CAUTION: This jump should be performed with extreme caution when using a wall-measuring unit. If possible, use a Vertec jump recorder. 

 

20-yd dash

Excellent measure of absolute response time (reaction speed + movement speed). Mark a start and finish and ensure an adequate deceleration area. The recorder stands at the finish with watch and arm raised. Watch starts as arm drops on “GO”. Stop when torso crosses line. Record best time from 3 trials.

 

20-yd agility run

This is a measure of acceleration, deceleration, the ability to change directions, and dynamic flexibility. Perform on a level, non-slip surface.

Mark the center-point and lines 5yd in both lateral directions. Athlete straddles center and places a hand on line. On “GO”, the athlete sprints to one side, touches the line, sprints to the far side (touch), and back across center line. The recorder stands at the center and stops timing when the torso crosses center. Record best of 3 trials.

 

1 RM Strength testing (Bench press & Leg press)

·         To estimate what your 1 RM will be.

: 1 RM = the maximal amount of weight you can lift for 1 repetition

Here is a general warm-up/preparation for your 1 RM attempt.

·         Begin the warm-up by choosing a weight that represents 50% of the estimated 1 RM.

: Complete 2 sets of 6 repetitions followed by 2-minute recovery periods. 

: Perform light stretching for the muscles.

·         The third warm-up set should be at 85% of the estimated 1 RM.

: Complete only 1 repetition followed by 2-minute recovery period.

·         Attempt the estimated 1 RM.

: It is important to be conservative when estimating your 1 RM because it is less

  accurate to move down in weight in contrast to increasing the weight each test. 

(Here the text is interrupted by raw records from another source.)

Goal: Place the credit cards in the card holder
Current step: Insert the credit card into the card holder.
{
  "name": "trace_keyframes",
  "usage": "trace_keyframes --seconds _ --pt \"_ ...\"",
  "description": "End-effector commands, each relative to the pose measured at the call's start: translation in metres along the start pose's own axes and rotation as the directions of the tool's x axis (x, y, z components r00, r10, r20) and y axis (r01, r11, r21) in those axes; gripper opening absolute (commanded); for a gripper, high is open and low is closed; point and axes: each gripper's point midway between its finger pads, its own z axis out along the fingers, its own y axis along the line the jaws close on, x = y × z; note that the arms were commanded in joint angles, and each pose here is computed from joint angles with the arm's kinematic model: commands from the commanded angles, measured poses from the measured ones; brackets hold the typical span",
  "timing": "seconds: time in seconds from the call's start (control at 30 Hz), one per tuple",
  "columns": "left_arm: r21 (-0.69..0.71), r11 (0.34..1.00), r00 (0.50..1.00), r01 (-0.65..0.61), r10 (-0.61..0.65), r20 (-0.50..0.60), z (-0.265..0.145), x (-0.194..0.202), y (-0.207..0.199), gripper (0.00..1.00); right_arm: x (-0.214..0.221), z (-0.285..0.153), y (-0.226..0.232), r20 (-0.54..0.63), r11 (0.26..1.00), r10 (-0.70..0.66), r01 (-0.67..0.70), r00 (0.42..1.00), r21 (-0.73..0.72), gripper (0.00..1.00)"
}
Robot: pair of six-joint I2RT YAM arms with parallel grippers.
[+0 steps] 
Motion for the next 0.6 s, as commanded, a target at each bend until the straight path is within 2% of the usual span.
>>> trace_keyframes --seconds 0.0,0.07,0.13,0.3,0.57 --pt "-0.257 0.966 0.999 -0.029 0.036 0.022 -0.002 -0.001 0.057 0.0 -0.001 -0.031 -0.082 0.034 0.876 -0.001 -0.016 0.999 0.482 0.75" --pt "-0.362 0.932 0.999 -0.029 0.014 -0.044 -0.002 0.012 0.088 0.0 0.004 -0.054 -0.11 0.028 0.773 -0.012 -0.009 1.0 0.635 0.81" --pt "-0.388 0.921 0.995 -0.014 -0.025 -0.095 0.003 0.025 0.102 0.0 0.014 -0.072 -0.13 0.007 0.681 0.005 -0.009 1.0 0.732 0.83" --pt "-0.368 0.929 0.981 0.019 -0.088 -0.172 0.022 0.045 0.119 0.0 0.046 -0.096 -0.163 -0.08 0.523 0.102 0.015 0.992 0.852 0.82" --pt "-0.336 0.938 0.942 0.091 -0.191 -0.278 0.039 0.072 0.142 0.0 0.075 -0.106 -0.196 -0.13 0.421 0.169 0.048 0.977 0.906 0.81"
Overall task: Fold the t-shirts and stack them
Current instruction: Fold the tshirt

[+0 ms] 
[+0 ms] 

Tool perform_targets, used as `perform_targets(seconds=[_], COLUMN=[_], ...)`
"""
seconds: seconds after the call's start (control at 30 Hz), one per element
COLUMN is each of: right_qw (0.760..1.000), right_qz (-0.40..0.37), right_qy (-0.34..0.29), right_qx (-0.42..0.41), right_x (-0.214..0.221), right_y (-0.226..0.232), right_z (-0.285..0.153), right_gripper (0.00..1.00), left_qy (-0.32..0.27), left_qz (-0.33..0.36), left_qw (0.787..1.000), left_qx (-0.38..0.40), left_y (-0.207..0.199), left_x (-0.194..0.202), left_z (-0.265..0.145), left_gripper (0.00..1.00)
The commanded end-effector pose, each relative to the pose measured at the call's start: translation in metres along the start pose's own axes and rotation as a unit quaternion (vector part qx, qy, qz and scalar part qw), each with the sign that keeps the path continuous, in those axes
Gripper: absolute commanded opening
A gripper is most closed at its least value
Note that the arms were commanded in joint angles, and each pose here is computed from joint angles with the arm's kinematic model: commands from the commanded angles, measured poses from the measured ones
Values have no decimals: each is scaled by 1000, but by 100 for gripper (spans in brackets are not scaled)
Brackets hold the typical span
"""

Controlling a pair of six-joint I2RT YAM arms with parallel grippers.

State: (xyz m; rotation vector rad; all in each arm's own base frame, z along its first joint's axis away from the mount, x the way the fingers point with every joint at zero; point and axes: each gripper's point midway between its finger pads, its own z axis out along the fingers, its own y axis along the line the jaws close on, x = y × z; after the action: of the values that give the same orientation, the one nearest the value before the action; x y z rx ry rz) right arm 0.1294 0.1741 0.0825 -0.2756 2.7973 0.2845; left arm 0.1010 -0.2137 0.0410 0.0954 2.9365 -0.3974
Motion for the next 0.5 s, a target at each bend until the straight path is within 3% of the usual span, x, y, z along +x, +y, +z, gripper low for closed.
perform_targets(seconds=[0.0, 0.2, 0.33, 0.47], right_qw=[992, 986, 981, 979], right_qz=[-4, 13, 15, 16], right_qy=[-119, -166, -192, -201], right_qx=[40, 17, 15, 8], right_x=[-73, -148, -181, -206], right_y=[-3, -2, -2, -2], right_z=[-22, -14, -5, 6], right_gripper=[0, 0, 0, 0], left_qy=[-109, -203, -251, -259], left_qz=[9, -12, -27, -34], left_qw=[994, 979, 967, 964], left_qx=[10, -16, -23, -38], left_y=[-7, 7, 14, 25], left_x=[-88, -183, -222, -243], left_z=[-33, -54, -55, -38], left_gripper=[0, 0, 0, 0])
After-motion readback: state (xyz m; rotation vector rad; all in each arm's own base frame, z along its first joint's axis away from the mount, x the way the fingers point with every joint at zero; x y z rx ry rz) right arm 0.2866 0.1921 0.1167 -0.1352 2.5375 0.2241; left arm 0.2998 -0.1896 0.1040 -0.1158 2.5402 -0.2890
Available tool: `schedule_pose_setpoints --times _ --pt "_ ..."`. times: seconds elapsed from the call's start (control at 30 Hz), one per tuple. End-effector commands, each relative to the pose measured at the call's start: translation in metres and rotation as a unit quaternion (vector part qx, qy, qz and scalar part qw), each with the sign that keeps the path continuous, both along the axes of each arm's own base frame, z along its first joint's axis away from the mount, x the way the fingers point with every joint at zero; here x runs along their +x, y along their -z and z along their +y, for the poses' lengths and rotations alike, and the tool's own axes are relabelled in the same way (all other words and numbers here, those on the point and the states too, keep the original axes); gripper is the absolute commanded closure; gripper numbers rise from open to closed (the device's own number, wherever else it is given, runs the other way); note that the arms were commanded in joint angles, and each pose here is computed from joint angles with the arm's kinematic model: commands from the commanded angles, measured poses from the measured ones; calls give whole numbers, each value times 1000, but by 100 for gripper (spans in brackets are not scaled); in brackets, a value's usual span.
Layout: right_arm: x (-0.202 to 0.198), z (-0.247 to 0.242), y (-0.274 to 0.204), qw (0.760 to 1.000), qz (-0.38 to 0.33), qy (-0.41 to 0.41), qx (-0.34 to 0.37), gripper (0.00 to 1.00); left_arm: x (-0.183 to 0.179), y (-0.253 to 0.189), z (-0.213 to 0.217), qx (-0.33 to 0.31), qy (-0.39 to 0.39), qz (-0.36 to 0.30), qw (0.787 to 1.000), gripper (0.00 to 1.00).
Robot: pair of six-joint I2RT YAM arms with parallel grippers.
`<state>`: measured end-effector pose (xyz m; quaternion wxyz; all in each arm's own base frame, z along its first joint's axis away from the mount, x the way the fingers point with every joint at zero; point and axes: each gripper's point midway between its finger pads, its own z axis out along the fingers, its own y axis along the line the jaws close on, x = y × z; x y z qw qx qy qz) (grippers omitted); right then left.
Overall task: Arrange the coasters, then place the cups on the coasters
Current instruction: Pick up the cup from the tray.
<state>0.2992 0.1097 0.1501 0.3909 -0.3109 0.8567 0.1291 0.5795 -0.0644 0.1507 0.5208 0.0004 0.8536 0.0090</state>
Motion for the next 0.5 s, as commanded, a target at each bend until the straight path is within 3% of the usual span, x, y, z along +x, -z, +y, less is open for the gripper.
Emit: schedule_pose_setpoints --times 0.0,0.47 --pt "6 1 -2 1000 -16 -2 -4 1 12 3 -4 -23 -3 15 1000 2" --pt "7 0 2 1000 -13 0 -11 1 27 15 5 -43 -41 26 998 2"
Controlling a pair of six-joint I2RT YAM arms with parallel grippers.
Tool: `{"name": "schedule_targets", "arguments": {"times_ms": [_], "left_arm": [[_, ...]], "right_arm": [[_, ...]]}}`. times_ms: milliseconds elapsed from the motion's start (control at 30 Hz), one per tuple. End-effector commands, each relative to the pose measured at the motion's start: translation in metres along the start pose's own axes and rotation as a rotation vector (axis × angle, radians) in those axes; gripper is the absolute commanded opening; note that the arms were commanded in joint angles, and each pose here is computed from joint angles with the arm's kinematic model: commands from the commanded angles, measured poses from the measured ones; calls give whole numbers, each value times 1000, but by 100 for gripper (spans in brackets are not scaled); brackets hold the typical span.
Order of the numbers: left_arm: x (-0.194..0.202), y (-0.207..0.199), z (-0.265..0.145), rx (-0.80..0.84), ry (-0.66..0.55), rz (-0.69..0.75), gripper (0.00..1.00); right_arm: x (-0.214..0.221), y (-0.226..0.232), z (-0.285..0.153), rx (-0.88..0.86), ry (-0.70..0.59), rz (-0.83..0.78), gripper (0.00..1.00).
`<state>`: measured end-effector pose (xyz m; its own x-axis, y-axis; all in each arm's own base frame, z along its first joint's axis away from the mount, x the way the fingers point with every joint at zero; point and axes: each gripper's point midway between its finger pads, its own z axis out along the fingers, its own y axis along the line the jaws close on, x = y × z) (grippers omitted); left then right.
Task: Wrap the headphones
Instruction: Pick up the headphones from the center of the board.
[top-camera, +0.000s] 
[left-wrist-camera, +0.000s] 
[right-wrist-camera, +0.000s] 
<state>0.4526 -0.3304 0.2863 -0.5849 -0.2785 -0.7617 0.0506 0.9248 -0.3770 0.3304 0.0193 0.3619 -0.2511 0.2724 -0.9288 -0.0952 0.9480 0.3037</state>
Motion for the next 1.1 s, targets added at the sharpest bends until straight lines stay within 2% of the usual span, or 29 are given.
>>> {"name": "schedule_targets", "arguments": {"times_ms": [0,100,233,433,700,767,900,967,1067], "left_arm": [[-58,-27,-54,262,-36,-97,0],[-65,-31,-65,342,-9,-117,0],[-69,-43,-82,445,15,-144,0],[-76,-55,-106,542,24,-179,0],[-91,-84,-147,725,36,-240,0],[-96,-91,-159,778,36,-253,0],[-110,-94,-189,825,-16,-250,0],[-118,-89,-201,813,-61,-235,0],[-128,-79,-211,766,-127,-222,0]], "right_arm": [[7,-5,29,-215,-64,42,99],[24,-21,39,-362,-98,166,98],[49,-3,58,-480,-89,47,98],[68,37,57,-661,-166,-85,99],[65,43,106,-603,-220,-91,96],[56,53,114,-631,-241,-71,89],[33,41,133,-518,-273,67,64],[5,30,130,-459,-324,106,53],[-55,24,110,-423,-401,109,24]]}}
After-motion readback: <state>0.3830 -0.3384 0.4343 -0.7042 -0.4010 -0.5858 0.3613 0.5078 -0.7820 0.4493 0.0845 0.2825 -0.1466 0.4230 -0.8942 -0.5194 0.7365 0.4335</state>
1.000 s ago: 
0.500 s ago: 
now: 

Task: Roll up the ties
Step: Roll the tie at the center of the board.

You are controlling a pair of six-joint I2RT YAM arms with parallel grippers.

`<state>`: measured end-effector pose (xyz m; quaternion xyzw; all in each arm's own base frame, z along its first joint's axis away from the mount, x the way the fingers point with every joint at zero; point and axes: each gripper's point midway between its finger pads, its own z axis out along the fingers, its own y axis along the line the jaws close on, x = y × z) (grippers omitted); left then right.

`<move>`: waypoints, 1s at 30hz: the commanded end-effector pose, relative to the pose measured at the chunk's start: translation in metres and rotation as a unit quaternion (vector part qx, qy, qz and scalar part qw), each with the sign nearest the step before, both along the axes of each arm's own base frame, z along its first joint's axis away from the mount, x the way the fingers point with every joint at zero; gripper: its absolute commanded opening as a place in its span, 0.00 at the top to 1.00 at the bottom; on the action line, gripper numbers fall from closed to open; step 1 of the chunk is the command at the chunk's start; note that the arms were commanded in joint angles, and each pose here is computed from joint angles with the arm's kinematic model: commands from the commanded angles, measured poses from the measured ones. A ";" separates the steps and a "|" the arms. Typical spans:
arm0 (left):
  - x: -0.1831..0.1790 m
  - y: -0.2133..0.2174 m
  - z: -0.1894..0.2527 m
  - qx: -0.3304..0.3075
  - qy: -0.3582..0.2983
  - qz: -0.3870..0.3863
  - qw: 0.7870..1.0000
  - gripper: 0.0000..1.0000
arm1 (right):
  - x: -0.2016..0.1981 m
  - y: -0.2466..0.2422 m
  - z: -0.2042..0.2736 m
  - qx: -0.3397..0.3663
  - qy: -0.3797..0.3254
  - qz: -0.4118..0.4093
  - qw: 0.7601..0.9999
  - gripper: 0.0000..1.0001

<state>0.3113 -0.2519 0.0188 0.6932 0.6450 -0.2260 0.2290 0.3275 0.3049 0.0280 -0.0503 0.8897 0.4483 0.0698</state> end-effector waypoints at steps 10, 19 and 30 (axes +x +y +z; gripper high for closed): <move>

: For each successful attempt at the 1 RM, provide a 2-minute recovery and

  increase the weight by 2.5 to 5%. 

: If the initial 1 RM weight could not be pressed, allow a 2-minute recovery and

  reduce the weight by the appropriate increment. 

: Allow only one additional attempt at a failed lift and no more.

·         For safety purposes, you may want to extrapolate, using your 10 RM (the maximal weight you can lift for 10 correct repetitions) as 75% of your 1 RM

 

Push-ups

Muscular endurance/ability to sustain repeated contractions. Record the number of repetitions completed until muscular failure. Upper arm must reach parallel during down phase, arm must be completely extended in up position, and straight body alignment must be maintained. 

 

Crunches

Flex hips at 45o, knees flexed 90o, and feet flat on floor. Cross the arms in front of body and have the athlete curl up until the shoulder blades are completely off the ground. I prefer to see how many repetitions can be performed in 30-seconds in order to get a measure of abdominal “power” rather than testing for abdominal endurance. Power is more important to sport performance. Record the number completed in 30-seconds.

 

Aerobic fitness

Indicates the efficiency of the cardiovascular system. An athlete with excellent aerobic fitness should have the ability to play at high-intensities and to recover rapidly between bouts. Excellent and convenient tests include the 1.5-mile run and the 12-minute run for time and distance respectively. 

 

Flexibility

The classic “Sit-and-reach” test is designed to measure hip joint ROM and flexibility of hamstrings and low back. If limitations are evident, a flexibility program is paramount. 

Sit upright with legs extended flat on floor and no bend in knees. Place feet (shoeless) against test box and extend hands in front of body with index fingers touching. Lean forward to maximal stretch, hold for 2-count, and record distance from fingertips to edge of box.

 

Anaerobic fitness

Required by explosive and stop-start nature of power sports. Players that can perform for long duration at high-intensity will succeed. Straight sprinting drills are ideal. I use 3 interval shuttle runs of a 20-meter distance. The athlete attempts to complete as many shuttles as possible during this time and then rests for 60-seconds between intervals.